Norman bergegas memasuki Bentley-nya setelah menjawab Alina.
Norman dan Maria segera melaju ke rumah sakit. Alina menoleh kepada James, "Menurutku Norman sangat peduli pada Maria. Aku ini Kakak sepupunya, bukankah aku harus merasa bahagia untuk Maria?"
James masuk ke Harkim hitam tanpa menjawab pertanyaan Alina.
Alina sudah terbiasa dengan sikap James itu. Bagaimanapun juga, James adalah orang yang tidak banyak bicara.
Paling tidak dia memang seperti itu dengan semua orang. Begitulah yang dipikir Alina.
Keesokan paginya, di Grup HL.
Ada seorang pria muda yang berjalan melewati lorong dekat kantor CEO. Pria itu mengenakan kaus putih bermotif karakter kartun jingga, celana kasual jingga, serta sepatu sneakers yang serasi dengan pakaiannya.
Dia meletakkan tangannya di dalam saku, lalu dia mengeluarkan serangkaian suitan dan seruan kepada para sekretaris di lantai itu.
Semua karyawan kemudian berdiri dan menyapanya, "Selamat pagi, Tuan Setiawan!"
"Tuan Setiawan, bagaimana kabar Tuan?"
Sebagai jawabannya, Ethan Setiawan hanya mengangkat dagunya ke arah mereka. Kemudian dia bertanya, "Apakah James ada di dalam sana, Summer?"
Summer tersenyum, "Iya, Tuan Setiawan. Tuan Wijaya baru saja selesai rapat."
"Terima kasih." Ethan melangkah lebih cepat dan membuka pintu kantor CEO itu tanpa mengetuk terlebih dahulu.

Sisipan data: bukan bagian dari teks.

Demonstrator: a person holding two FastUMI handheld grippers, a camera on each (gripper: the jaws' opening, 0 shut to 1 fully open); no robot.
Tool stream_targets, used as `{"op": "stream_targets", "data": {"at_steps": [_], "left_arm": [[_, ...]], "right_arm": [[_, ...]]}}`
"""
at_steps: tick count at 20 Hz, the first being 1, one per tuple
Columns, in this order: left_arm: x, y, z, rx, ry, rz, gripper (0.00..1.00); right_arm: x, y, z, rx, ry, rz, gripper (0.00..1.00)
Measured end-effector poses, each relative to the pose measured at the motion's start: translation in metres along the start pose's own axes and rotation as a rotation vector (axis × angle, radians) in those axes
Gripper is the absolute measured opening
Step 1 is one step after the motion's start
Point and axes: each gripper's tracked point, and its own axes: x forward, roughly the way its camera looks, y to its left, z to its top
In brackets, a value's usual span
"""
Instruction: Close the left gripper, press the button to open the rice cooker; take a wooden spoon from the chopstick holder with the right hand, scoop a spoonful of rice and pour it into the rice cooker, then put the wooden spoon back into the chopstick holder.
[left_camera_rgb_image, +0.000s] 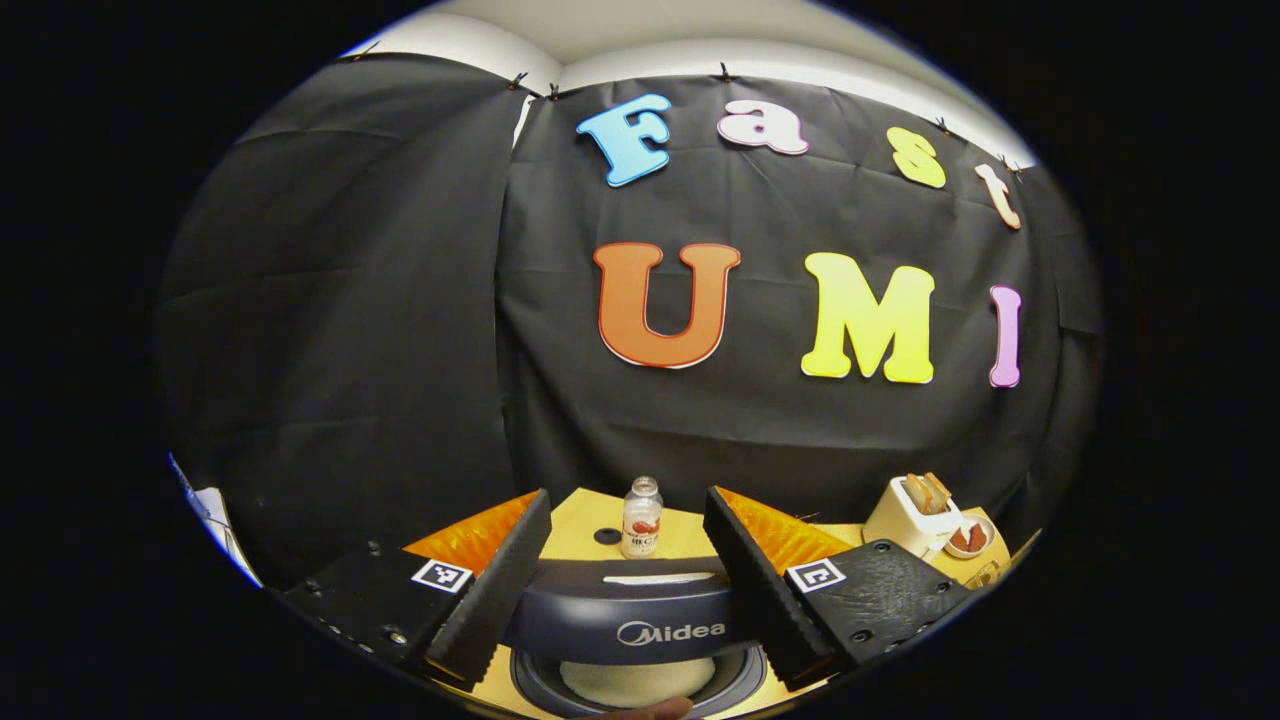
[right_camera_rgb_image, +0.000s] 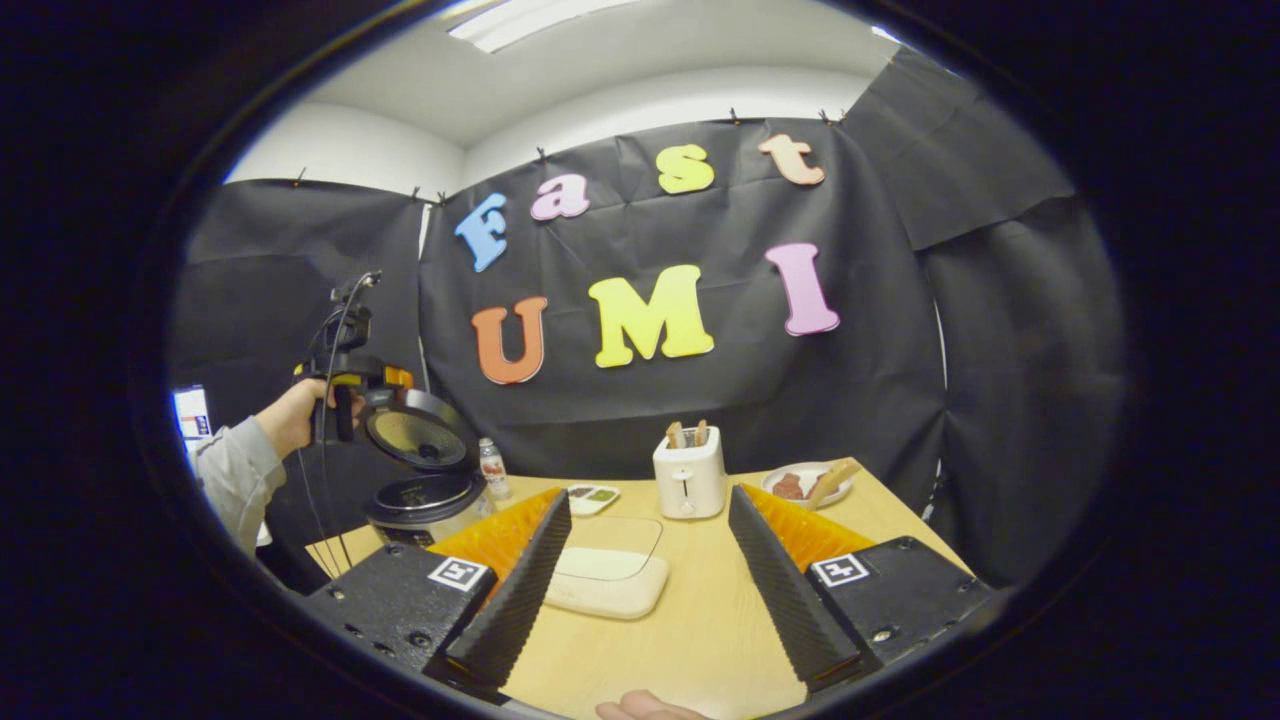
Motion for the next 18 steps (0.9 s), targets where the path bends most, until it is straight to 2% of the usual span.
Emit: {"op": "stream_targets", "data": {"at_steps": [3,4,6,7,9,10,11,12,13,18], "left_arm": [[-0.016,-0.010,-0.035,0.023,0.059,-0.031,0.95],[-0.021,-0.011,-0.049,0.019,0.091,-0.034,0.95],[-0.030,-0.013,-0.068,0.027,0.134,-0.028,0.95],[-0.036,-0.015,-0.076,0.027,0.149,-0.035,0.95],[-0.041,-0.017,-0.086,0.023,0.158,-0.030,0.95],[-0.043,-0.017,-0.094,0.027,0.168,-0.025,0.95],[-0.046,-0.017,-0.098,0.030,0.170,-0.021,0.95],[-0.048,-0.016,-0.103,0.038,0.166,-0.019,0.96],[-0.052,-0.016,-0.107,0.044,0.159,-0.016,0.96],[-0.065,-0.019,-0.133,0.071,0.157,-0.033,0.96]], "right_arm": [[-0.008,0.005,0.005,0.014,-0.003,-0.004,1.00],[-0.012,0.011,0.009,0.023,-0.007,0.005,0.96],[-0.019,0.017,0.019,0.024,-0.025,0.004,1.00],[-0.021,0.019,0.024,0.014,-0.037,-0.003,0.96],[-0.025,0.026,0.033,-0.020,-0.052,-0.017,0.95],[-0.026,0.031,0.037,-0.035,-0.058,-0.017,1.00],[-0.027,0.039,0.040,-0.048,-0.059,-0.010,0.96],[-0.029,0.045,0.042,-0.052,-0.057,-0.004,0.96],[-0.030,0.049,0.044,-0.052,-0.059,-0.001,1.00],[-0.031,0.072,0.055,-0.077,-0.061,0.001,1.00]]}}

Hanya ada beberapa orang di Kota Harapan yang berani memasuki kantor James tanpa mengetuk. Salah satu dari orang-orang itu adalah Ethan. Dia bukan hanya teman dekat James, namun juga seorang pria nakal yang berasal dari keluarga kaya di Kota Harapan.
James sedang berdiri di depan jendela. Dia berbalik dan menatap pemuda yang penuh energi itu saat mendengar suara pintu dibuka, "Ethan, kamu menghabiskan sepuluh menit untuk sampai ke lantai 66. Kenapa? Apa kamu naik tangga atau bagaimana?"
Ethan mendengus dan menghela nafas dengan berlebihan. "Resepsionis-resepsionismu cantik sekali. Aku harus berhenti dan berbicara sebentar dengan para wanita cantik itu. Dan memang penglihatanmu cukup bagus juga—kamu bisa melihatku di lantai pertama tadi."
James tidak mengatakan apa-apa sambil menatap Ethan yang tersenyum. Dia hanya melambaikan sepasang teleskop kecil padanya. Jawabannya sudah jelas.